The Company expanded its practice of imposing surcharge fees in April 1996 when
national debt and credit card organizations changed rules applicable to their
members to permit these fees. Subsequently, surcharge fees have been a
substantial additional source of revenue for the Company and other ATM network
operators. The surcharge fee for ATMs in the Company's network owned by or
located in banks ranges between $0.50 and $1.50 per withdrawal. The surcharge
fee for other ATMs in the Company's network ranges between $0.50 and $2.50 per
withdrawal. The Company receives the full surcharge fee for transactions on
Company owned ATMs, but sometimes rebates a portion of the fees to the owner of
the ATM location under the applicable lease for the ATM site. The Company also
receives the full surcharge fee for transactions on ATMs owned by banks and
third party vendors included within the Company's network, but rebates a portion
of each fee to the bank or third party vendor based upon a variety of factors,
including transaction volume and the party responsible for supplying vault cash
to the ATM.

      The Company's profitability is substantially dependent upon the imposition
of surcharge fees. Any changes in laws or card association rules materially
limiting the Company's ability to impose surcharge fees would have a material
adverse effect on the Company.


                                      -10-
<PAGE>


      In addition to revenues derived from interchange and surcharge fees, the
Company also derives revenues from providing network management services to
banks and third parties owning ATMs included in the Company's ATM network. These
services include 24 hour transaction processing, monitoring and notification of
ATM status and cash condition, notification of ATM service interruptions, in
some cases, dispatch of field service personnel for necessary service calls and
cash settlement and reporting services. The fees for these services are paid by
the owners of the ATMs.

      Interchange fees are credited to the Company by networks and credit card
issuers on a periodic basis which is generally either daily or monthly depending
upon the party. Surcharge fees are charged to the cardholder and credited to the
Company by networks and credit card issuers on a daily basis. The Company
periodically rebates the portion of these fees owed to ATM owners and owners of
ATM locations. Fees for network management services are generally paid to the
Company on a monthly basis.


Comparison of Results of Operations for the Three Months Ended April 30, 2000
and April 30, 1999.

      Revenues. The Company's total revenues increased to $1,928,358 for the
three months ended April 30, 2000 ("first quarter 2001") from $1,391,120 for the
three months ended April 30, 1999 ("first quarter 2000"). This increase is
primarily attributable to an increase in the number of ATMs in the Company's
network on which the Company imposed surcharge fees for cash withdrawals. The
number of such ATMs increased to 523 in first quarter 2001 from 400 in first
quarter 2000. Surcharge fees increased to $1,281,074 or 66.4% of total revenues
in first quarter 2000 from $976,624 or 70.2% of total revenues in first quarter
2000. The increase in total revenues is also partially due to an increase in the
number of ATMs in the Company's network from 418 in first quarter 2000 to 527 in
first quarter 2001. The increase in the number of ATMs resulted in an increase
in the number of transactions processed on ATMs in the Company's network.
Revenues derived from interchange fees increased to $469,356 in first quarter
2001 from $229,890 in first quarter 2000. Revenues received/expenses incurred
from Funding under a Management Agreement between the Company and Funding
decreased to $(13,254) in first quarter 2001 from $71,330 in first quarter 2000.
See "--Revenues from Funding" below. The Company's revenues from network
services provided to banks and third parties increased to $191,182 in first
quarter 2001 from $113,276 in first quarter 2000.

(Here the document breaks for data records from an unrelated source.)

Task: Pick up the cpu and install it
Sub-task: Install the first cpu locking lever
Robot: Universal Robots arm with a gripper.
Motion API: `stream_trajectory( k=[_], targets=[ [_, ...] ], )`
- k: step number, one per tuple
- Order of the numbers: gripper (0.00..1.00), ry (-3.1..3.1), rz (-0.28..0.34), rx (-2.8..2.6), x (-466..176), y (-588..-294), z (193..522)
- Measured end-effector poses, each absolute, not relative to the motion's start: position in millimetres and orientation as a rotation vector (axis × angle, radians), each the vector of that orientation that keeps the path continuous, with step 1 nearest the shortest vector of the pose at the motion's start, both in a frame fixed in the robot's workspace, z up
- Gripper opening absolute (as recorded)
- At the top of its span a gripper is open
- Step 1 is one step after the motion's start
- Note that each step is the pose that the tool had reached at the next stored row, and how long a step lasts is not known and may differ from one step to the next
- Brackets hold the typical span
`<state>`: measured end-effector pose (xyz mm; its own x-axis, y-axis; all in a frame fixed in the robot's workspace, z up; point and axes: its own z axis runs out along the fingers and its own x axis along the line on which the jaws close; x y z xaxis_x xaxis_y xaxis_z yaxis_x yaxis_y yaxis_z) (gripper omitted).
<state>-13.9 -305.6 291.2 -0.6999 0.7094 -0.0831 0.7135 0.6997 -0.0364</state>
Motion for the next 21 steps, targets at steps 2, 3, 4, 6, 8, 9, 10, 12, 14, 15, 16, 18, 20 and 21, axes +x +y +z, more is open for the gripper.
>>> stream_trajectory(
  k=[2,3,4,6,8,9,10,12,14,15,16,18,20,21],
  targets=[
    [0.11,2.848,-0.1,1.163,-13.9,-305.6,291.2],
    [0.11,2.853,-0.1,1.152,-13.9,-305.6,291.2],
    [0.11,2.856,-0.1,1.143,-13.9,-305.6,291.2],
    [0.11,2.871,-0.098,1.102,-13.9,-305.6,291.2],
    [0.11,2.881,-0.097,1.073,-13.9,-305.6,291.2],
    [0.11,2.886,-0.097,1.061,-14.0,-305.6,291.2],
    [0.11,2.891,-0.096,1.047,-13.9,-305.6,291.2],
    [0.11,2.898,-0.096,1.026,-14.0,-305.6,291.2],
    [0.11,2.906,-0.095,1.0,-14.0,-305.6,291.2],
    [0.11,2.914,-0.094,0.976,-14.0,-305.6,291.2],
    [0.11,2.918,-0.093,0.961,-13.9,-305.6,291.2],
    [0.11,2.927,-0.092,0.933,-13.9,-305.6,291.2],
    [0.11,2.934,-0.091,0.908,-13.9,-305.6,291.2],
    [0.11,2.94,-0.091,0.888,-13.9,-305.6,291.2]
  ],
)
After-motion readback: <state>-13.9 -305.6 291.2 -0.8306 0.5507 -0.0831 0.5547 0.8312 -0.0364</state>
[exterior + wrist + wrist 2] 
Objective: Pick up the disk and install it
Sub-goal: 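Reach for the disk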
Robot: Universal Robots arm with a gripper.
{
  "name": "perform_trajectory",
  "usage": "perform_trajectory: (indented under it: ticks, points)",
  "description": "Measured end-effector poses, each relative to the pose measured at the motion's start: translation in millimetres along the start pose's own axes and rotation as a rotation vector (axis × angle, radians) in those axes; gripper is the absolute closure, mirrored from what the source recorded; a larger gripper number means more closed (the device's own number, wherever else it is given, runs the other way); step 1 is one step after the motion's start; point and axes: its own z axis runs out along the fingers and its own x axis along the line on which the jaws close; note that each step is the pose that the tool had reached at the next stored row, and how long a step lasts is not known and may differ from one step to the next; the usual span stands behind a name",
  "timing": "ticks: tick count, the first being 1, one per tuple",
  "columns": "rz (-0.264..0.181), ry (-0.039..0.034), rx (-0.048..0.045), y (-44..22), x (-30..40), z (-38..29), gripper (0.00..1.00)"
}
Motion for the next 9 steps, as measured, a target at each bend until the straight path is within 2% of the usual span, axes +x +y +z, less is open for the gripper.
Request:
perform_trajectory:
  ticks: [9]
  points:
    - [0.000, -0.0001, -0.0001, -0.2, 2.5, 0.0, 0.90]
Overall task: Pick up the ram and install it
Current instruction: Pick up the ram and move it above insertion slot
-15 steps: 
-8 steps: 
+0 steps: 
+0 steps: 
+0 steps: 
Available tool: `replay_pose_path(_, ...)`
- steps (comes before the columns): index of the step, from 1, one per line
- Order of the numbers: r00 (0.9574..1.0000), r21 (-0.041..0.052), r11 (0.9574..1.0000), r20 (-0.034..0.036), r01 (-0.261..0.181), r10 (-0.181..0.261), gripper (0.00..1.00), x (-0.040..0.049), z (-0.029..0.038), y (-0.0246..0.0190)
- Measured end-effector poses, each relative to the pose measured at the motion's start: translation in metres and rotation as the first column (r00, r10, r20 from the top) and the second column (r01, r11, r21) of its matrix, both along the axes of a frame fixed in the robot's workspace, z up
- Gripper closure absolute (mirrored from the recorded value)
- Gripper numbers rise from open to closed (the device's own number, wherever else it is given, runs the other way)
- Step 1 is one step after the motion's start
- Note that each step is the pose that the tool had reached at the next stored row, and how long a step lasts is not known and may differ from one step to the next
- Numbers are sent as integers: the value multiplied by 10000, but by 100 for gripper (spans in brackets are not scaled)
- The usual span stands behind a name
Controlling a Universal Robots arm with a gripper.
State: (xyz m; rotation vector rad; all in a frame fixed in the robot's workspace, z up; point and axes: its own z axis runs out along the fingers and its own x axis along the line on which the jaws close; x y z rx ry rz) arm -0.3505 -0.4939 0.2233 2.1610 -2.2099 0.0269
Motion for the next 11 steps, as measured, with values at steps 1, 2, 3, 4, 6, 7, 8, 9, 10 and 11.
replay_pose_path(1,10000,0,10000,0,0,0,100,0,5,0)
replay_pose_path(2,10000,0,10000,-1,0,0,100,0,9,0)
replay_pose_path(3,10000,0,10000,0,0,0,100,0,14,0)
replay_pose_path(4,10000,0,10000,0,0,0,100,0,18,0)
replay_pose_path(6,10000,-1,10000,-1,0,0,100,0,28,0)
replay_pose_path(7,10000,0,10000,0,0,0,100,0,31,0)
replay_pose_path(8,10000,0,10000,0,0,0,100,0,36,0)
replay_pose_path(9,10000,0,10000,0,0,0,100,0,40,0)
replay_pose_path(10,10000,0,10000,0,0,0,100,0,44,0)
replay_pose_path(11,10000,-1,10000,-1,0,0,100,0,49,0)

      Revenues from/Payments to Funding. The Company has a relationship with its
affiliate, Universal Funding Corporation ("Funding"), under which Funding
provides vault cash for certain ATMs owned by the Company. At the request of
Funding, the Company leases all of these ATMs to Funding so that Funding may
protect its vault cash in the ATMs. At April 30, 2000 and 1999, Funding had
vault cash located in approximately 247 and 302 ATMs, respectively, owned by the
Company.

      The Company derives management fees from Funding pursuant to a Management
Agreement between Funding and the Company. Under the Management Agreement,
Funding receives all interchange fees for transactions processed on ATMs owned
by the Company for which Funding provides vault cash. In exchange for "driving"
the ATMs leased to Funding and providing accounting, maintenance and
communication services, the Company receives a management fee equal to Funding's
"net income." Funding's "net income" is defined in the Management Agreement as
revenues from interchange fees, less armored security charges, interest expense
on funds borrowed to provide vault cash, ATM location expenses, debt service
related to the purchase of the ATMs, taxes or insurance on ATMs, and a monthly
payment to each of Funding's shareholders representing a return on their equity
investment in Funding. If Funding's "net income" is less than zero (a "net
loss"), the Company reimburses Funding for such amount.

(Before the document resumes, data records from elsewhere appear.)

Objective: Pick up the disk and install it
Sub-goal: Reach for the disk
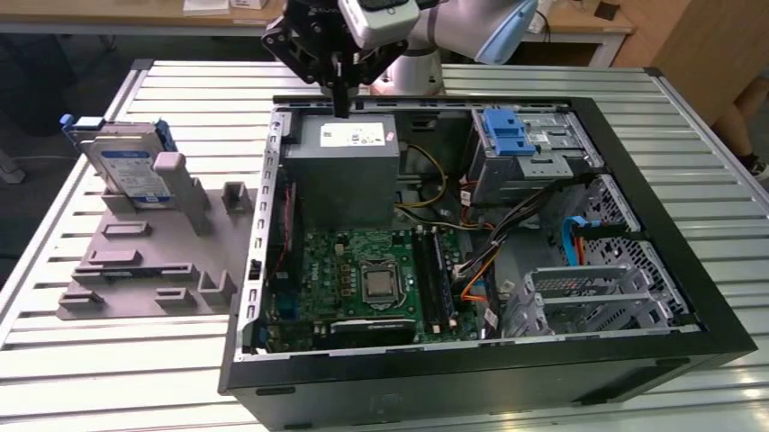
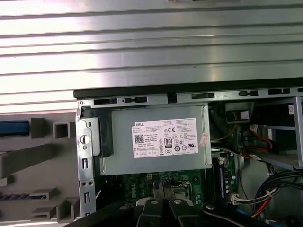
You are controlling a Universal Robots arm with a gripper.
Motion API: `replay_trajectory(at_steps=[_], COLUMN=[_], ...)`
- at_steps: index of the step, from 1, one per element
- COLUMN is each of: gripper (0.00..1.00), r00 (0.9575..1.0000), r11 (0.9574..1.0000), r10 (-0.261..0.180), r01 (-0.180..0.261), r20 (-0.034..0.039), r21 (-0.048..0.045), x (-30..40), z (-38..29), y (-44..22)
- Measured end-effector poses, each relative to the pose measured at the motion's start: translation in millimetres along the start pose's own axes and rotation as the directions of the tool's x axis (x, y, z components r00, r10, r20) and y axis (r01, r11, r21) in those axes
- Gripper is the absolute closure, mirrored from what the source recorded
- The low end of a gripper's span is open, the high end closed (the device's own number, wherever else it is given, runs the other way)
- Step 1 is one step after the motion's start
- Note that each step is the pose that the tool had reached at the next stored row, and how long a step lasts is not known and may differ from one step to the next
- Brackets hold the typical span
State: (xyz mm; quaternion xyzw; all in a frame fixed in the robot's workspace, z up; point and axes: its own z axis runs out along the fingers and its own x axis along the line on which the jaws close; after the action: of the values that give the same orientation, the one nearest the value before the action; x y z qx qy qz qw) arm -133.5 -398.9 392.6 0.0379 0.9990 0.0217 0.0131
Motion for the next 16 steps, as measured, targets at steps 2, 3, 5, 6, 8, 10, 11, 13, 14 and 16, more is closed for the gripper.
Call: replay_trajectory(at_steps=[2, 3, 5, 6, 8, 10, 11, 13, 14, 16], gripper=[0.89, 0.89, 0.89, 0.89, 0.89, 0.89, 0.89, 0.89, 0.89, 0.89], r00=[1.0000, 1.0000, 1.0000, 1.0000, 1.0000, 1.0000, 1.0000, 1.0000, 1.0000, 1.0000], r11=[1.0000, 1.0000, 1.0000, 1.0000, 1.0000, 1.0000, 1.0000, 1.0000, 1.0000, 1.0000], r10=[0.000, 0.000, 0.000, 0.000, 0.000, 0.000, 0.000, 0.000, 0.000, 0.000], r01=[0.000, 0.000, 0.000, 0.000, 0.000, 0.000, 0.000, 0.000, 0.000, 0.000], r20=[0.0000, 0.0000, 0.0000, 0.0000, 0.0000, 0.0000, 0.0000, -0.0001, 0.0000, 0.0000], r21=[0.0000, 0.0000, 0.0000, -0.0001, 0.0000, 0.0000, 0.0000, 0.0001, 0.0000, 0.0000], x=[0.6, 0.9, 1.7, 2.1, 3.2, 4.2, 4.8, 5.9, 6.6, 7.9], z=[0.0, 0.0, 0.1, 0.1, 0.1, 0.2, 0.2, 0.2, 0.2, 0.3], y=[0.0, -0.1, -0.1, -0.2, -0.2, -0.3, -0.3, -0.3, -0.4, -0.5])
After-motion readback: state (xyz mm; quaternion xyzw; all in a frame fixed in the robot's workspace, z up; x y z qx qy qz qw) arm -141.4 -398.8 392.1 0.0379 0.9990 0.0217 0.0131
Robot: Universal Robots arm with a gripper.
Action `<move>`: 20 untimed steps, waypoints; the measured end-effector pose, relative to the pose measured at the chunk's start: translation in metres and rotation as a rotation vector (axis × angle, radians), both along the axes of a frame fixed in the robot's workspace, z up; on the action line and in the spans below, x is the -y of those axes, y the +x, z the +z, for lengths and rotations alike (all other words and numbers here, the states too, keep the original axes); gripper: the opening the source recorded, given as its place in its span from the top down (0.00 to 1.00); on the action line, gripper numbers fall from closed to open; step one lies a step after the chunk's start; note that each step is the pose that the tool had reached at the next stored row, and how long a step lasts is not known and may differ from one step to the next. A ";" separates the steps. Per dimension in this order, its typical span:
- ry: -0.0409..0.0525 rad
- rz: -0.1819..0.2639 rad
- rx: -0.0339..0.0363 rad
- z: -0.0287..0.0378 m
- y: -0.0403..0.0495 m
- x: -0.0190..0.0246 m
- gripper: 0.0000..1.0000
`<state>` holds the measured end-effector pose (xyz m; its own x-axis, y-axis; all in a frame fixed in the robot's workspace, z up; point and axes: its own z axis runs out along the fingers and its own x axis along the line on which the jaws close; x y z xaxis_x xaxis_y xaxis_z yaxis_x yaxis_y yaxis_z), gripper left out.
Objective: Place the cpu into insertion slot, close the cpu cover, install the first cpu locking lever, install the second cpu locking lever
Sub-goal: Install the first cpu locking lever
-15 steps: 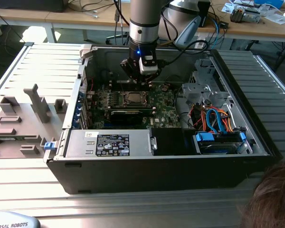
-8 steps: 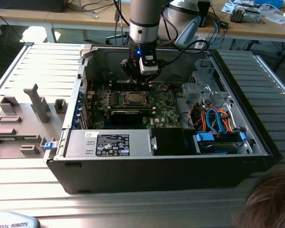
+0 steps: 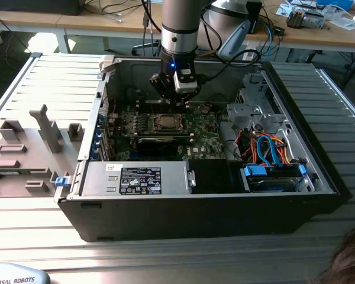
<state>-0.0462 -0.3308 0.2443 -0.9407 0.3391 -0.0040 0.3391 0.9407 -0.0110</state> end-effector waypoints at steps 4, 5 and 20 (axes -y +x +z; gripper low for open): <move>0.0000 0.004 0.0000 0.0000 0.0000 0.0000 0.89; 0.0000 0.005 0.0000 0.0000 0.0000 0.0000 0.89; 0.0000 0.026 0.0000 0.0000 0.0000 0.0000 0.89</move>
<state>-0.0462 -0.3308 0.2443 -0.9493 0.3143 -0.0039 0.3144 0.9492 -0.0110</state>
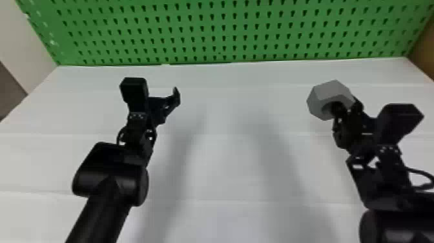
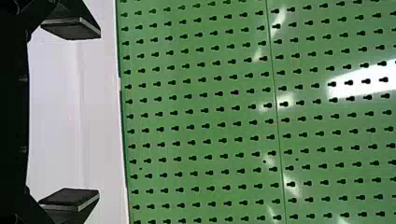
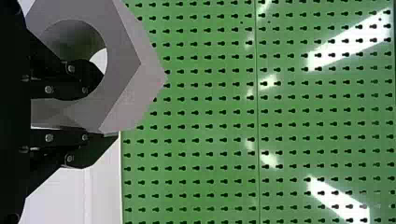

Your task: Pick up the hex nut

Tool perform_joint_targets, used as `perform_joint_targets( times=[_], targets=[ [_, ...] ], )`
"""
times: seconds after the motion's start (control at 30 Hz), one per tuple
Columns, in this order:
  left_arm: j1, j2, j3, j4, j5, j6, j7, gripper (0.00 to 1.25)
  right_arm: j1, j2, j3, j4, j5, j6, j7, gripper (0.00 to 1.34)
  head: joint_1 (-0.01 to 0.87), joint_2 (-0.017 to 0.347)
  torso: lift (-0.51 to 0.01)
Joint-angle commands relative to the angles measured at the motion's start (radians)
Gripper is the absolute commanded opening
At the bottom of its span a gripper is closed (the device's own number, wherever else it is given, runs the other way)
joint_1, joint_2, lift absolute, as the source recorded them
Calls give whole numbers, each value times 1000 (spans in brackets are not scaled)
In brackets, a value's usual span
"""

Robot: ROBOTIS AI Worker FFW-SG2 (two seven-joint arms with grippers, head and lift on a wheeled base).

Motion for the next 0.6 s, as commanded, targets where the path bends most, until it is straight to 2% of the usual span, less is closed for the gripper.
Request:
perform_joint_targets(
  times=[0.0,0.57],
  targets=[
    [3,0,1,0,3,2,0,1161,0,1,6,1,1,0,0,291,785,149,-84],
    [14,0,0,-2,5,-1,0,1161,-6,1,8,7,4,0,0,291,785,149,-84]
  ],
)
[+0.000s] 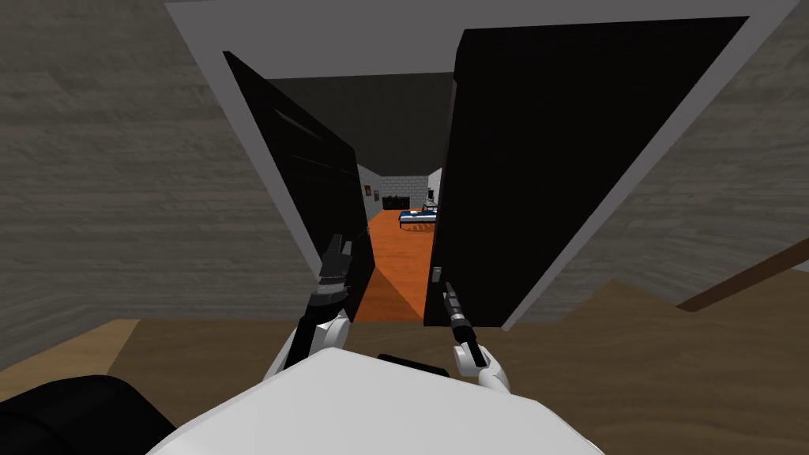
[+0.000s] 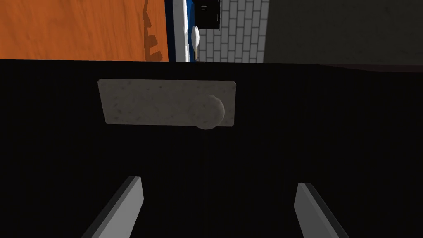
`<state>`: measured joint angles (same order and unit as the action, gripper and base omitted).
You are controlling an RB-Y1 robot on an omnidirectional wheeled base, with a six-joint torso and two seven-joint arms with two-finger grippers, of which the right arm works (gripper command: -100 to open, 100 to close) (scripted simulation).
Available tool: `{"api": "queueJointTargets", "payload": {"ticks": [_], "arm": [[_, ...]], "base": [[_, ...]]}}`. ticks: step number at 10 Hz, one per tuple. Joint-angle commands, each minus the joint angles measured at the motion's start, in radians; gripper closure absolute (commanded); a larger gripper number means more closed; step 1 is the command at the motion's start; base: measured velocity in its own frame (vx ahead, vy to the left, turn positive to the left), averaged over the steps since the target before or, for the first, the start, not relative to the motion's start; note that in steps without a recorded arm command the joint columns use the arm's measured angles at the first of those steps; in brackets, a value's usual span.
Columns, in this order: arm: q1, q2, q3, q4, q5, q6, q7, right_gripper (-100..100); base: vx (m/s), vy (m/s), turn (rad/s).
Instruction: Push the door open
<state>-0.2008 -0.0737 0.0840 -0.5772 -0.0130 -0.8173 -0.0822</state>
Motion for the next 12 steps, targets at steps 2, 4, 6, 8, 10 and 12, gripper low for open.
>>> {"api": "queueJointTargets", "payload": {"ticks": [2,4,6,8,10,12], "arm": [[0.001,-0.001,-0.005,0.003,-0.003,-0.003,0.003,-100],[0.002,0.002,-0.010,0.007,-0.005,-0.006,0.006,-100],[0.002,0.005,-0.013,0.009,-0.007,-0.008,0.008,-100],[0.002,0.004,-0.012,0.009,-0.006,-0.008,0.007,100],[0.002,0.004,-0.012,0.009,-0.006,-0.008,0.007,100],[0.002,0.004,-0.012,0.009,-0.006,-0.008,0.007,100]], "base": [[0.202,0.031,0.031],[0.218,0.010,0.030],[0.185,0.020,0.024],[0.035,0.004,-0.003],[-0.029,-0.004,0.008],[-0.005,-0.001,0.000]]}}
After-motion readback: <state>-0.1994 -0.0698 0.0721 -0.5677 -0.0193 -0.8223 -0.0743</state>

      The loss suffered by the Company from Funding under the Management
Agreement was $13,254 in first quarter 2001, equal to Funding's "net loss" under
the Management Agreement for the same period. Funding's "net loss" of $13,254
consisted of $259,418 in revenues from interchange fees earned by Funding, less
Funding's expenses in the amount of $266,534 and Funding's return on equity
payment to shareholders of Funding in the amount of $6,138. The revenues
received by the Company from Funding under the Management Agreement were $71,330
in first quarter 2000, equal to Funding's "net income"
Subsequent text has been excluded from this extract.